**Action item**
Would you repeat exactly the part of the listing below that runs from the line containing "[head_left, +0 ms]" down to the line containing "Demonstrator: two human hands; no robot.", inclusive, and nothing else?

**Given data**
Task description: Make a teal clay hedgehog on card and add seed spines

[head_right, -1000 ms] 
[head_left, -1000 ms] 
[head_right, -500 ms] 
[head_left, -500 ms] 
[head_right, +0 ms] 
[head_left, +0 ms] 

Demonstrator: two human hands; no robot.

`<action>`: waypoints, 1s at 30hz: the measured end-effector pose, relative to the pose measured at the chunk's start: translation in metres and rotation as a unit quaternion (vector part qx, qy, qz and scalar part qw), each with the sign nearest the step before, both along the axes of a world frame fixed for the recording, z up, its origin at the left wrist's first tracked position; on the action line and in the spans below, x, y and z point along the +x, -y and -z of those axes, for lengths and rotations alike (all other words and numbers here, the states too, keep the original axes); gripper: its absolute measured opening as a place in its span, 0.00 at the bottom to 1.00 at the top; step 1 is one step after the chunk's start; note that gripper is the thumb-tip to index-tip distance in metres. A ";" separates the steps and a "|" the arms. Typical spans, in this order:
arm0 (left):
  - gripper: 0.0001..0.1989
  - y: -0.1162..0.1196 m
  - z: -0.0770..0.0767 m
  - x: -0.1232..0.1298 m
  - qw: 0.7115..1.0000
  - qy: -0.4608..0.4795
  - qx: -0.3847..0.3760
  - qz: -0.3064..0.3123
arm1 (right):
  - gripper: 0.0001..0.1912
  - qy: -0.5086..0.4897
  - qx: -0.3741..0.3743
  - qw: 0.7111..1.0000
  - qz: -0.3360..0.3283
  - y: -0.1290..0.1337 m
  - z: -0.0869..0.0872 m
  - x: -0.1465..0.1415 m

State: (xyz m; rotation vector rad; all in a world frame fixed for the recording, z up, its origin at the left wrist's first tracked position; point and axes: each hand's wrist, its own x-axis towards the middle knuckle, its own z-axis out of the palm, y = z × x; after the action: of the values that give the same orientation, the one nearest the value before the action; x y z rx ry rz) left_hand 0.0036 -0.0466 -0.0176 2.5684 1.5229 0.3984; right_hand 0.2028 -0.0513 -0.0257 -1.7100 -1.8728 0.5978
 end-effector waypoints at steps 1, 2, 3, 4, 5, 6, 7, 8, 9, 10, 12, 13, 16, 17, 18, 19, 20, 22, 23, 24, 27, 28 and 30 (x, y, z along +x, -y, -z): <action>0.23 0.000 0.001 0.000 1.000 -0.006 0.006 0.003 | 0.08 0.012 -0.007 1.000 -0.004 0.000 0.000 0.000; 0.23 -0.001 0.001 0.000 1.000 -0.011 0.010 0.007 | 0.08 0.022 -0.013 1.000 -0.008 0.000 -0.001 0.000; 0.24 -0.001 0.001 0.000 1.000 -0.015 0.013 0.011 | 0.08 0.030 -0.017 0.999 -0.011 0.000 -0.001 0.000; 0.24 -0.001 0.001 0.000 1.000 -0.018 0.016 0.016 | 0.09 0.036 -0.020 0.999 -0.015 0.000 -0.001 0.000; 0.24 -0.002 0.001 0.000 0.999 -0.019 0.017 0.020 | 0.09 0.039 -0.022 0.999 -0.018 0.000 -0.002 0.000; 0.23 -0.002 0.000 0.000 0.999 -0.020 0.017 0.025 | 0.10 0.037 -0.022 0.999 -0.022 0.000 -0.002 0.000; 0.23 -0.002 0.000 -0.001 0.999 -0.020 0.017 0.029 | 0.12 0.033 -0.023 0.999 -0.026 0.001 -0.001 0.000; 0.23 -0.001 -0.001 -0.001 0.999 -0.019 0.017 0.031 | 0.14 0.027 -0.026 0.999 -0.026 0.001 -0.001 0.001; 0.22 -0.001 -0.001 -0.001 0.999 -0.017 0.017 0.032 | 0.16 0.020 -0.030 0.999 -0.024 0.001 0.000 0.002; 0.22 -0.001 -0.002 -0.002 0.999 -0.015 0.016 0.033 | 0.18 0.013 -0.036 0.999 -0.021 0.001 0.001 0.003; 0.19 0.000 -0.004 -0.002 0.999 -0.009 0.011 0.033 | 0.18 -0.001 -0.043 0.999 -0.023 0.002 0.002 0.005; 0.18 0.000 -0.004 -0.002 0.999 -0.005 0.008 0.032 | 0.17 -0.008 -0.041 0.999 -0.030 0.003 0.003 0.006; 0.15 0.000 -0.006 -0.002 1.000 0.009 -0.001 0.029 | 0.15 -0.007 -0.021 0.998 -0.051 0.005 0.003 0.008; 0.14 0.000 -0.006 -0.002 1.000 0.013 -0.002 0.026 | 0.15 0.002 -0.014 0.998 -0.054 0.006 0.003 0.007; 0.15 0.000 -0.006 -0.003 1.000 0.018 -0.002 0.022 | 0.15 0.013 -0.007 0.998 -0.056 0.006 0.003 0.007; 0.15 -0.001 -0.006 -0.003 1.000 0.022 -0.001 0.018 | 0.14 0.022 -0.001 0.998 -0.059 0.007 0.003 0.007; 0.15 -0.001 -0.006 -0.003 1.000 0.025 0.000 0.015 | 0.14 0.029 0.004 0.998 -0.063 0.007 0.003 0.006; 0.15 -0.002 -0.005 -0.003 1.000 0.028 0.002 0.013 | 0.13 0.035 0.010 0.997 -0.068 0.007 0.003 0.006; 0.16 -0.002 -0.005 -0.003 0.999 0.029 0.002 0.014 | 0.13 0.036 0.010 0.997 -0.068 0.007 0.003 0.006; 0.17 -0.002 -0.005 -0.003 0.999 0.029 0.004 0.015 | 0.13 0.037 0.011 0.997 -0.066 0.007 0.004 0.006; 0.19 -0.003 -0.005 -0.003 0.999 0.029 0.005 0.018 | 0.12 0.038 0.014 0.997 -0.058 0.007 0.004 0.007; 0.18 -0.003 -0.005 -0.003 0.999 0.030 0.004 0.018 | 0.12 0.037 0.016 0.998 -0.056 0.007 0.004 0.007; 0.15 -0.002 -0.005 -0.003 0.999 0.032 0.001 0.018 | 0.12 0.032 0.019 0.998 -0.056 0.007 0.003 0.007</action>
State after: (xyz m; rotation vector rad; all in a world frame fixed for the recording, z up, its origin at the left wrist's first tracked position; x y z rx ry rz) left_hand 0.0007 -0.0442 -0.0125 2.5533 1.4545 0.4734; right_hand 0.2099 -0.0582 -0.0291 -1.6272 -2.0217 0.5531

**Result**
[head_left, +0 ms] 

Demonstrator: two human hands; no robot.

That covers the exercise completely.